Grover's disease often starts quite suddenly. There are intensely itchy spots on the central back, mid chest and occasionally elsewhere. Frequently, it follows sweating or some unexpected heat stress.

The itchy eruption lasts an average of 10–12 months. It is characterized by papules and papulovesicles with excoriations occurring on the chest, back, lower sternum, arms, and thighs. The papules are most commonly found on the mid chest.

Sometimes the features of Grover's are found in people who do not itch or have a conspicuous rash. Most of the people with Grover's who visit a dermatologist, however, itch a lot.

==Cause==
The cause of Grover's disease is unknown. Suspected triggers of disease activity include heat and sweating, sunlight, and adverse reaction to medications as well as ionizing radiation, end-stage renal disease/hemodialysis, and mechanical irritation or prolonged bed rest.

Some cases of Grover's disease have been associated with medications such as sulfadoxine-pyrimethamine, ribavirin, cetuximab, and interleukin-4 [1,8-15]. One series of 300 patients with Grover's disease reported an association with other coexisting dermatoses including atopic dermatitis, contact dermatitis, and xerosis cutis. More recent reports have indicated a connection with the Moderna vaccine for Covid-19 and as a presenting symptom of SARS-CoV-2 infection itself. Finally, smaller series have detailed an association with pyoderma gangrenosum, bacterial and viral infections, and occasionally, malignancies.

==Diagnosis==
Grover's may be suspected by its appearance, but since it has such a characteristic appearance under the microscope a shave skin or punch biopsy is often performed.

==Treatment==
Sweating causes lesions to form, but lesions aggravated by sweat usually return to "normal" fairly quickly—avoiding sweat is not considered a reason to avoid exercise. Minor outbreaks can be controlled with prescription strength topical cortisone creams. More severe eruptions usually clear up after treatment for one to three months with isotretinoin or tetracycline. If these fail or the outbreak is severe, PUVA phototherapy treatments, antifungal medication and cortisone injections are alternatives.

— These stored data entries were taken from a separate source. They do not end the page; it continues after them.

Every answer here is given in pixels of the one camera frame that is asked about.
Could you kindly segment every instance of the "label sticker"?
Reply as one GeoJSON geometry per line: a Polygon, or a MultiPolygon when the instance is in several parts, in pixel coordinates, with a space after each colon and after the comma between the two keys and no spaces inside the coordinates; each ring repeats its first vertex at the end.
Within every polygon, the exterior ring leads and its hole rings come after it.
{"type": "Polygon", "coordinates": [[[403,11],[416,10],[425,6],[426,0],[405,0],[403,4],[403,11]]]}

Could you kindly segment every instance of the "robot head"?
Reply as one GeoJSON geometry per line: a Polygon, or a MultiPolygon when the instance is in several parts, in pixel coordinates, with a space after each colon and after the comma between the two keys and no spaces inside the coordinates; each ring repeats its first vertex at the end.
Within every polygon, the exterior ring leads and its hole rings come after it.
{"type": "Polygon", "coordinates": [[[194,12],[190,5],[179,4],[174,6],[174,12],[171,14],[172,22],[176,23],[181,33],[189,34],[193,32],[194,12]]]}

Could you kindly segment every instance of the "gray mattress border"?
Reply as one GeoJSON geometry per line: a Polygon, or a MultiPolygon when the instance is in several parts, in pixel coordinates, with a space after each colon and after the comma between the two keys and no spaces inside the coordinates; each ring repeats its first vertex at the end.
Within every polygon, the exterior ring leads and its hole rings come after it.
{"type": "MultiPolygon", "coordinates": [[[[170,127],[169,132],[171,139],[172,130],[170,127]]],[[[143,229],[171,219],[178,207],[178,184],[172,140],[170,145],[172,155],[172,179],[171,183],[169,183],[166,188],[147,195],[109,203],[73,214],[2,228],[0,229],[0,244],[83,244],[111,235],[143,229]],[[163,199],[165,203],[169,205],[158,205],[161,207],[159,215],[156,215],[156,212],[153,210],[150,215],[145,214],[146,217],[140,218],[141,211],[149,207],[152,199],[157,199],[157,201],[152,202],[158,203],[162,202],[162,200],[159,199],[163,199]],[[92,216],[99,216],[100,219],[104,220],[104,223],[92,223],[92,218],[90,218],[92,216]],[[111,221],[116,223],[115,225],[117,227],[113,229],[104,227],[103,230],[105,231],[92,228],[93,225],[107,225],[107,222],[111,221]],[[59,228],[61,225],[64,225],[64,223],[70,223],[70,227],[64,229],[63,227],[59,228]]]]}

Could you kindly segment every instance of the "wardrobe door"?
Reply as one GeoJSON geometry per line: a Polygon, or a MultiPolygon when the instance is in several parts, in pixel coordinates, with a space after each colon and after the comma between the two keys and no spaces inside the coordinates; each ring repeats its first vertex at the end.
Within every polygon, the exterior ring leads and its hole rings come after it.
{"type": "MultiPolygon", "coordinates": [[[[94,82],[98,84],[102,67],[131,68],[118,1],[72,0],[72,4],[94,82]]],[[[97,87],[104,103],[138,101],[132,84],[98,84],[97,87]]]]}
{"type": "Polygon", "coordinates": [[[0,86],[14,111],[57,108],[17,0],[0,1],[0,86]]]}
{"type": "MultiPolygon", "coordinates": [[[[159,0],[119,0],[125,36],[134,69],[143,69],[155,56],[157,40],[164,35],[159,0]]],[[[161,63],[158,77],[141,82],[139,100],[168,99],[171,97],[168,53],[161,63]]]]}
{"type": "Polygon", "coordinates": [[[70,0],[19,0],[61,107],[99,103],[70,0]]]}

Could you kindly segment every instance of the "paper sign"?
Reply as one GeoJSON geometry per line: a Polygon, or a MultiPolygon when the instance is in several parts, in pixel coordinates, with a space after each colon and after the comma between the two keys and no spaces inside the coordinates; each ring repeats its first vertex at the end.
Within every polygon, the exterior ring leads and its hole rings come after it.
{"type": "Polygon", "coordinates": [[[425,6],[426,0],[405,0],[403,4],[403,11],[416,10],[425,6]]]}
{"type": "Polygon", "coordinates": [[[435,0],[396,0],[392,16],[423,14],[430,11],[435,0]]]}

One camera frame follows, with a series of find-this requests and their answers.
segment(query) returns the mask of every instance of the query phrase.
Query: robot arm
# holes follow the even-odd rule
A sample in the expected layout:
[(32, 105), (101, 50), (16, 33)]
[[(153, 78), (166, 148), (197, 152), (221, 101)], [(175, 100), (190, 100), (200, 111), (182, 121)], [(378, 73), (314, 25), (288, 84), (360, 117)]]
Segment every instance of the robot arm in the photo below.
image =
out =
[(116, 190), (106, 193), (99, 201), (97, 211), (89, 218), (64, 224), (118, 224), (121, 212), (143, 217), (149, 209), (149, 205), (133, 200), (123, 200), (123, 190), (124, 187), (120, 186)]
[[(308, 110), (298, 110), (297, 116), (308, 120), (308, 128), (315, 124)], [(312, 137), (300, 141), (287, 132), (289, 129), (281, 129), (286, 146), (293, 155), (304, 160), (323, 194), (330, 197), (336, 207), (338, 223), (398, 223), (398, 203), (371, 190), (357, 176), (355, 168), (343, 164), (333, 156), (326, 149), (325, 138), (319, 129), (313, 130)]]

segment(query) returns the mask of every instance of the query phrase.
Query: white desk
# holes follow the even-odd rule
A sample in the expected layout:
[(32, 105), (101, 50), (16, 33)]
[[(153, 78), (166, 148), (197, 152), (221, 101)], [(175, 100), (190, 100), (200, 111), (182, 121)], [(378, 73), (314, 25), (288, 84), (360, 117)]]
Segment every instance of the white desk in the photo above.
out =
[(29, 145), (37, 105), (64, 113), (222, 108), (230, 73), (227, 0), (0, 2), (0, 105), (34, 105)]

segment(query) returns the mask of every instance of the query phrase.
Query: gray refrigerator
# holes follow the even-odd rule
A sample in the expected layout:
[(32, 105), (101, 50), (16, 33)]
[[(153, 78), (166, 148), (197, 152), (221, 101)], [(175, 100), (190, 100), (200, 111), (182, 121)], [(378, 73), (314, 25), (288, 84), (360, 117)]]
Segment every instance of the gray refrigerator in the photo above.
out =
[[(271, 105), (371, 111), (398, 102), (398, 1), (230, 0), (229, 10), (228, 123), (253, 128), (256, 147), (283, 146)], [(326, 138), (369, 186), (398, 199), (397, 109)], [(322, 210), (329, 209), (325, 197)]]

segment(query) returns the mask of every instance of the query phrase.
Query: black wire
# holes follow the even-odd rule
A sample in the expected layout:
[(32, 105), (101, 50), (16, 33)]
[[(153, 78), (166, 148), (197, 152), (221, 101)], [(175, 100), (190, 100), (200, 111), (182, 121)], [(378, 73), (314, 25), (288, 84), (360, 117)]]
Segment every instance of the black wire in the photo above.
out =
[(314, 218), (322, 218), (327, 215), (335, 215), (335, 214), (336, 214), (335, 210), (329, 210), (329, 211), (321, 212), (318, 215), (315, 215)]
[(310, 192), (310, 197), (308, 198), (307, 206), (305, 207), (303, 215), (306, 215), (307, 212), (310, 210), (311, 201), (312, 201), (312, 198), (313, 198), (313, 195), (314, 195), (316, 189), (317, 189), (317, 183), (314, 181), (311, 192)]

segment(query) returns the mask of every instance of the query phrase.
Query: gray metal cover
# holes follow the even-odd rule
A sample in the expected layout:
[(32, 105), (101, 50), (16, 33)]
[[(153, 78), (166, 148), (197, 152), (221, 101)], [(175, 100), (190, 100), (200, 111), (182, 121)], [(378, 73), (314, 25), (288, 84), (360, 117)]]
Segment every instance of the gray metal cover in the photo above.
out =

Some research has suggested a correlation of Grover's disease with mercury toxicity in which case Dimercaptosuccinic acid might help.

==Epidemiology==
The prevalence and incidence of Grover's disease have not been firmly established. In a study from Switzerland, Grover's disease was diagnosed in just 24 of more than 30,000 skin biopsies. Grover's disease is mainly seen in males over the age of forty.

Grover's disease affects chiefly white adults in the fifth decade or later, and appears to be around 1.6 to 2.1 times more common in men than in women. Grover's disease appears less commonly in darker-skinned individuals.

==History==
This condition was first reported in 1975 by the American dermatopathologist, Ralph Wier Grover (1920–2008) while working at Franklin Hospital in New York. He described and examined around 40 patients having the characteristic signs of the disease, which now bears his name.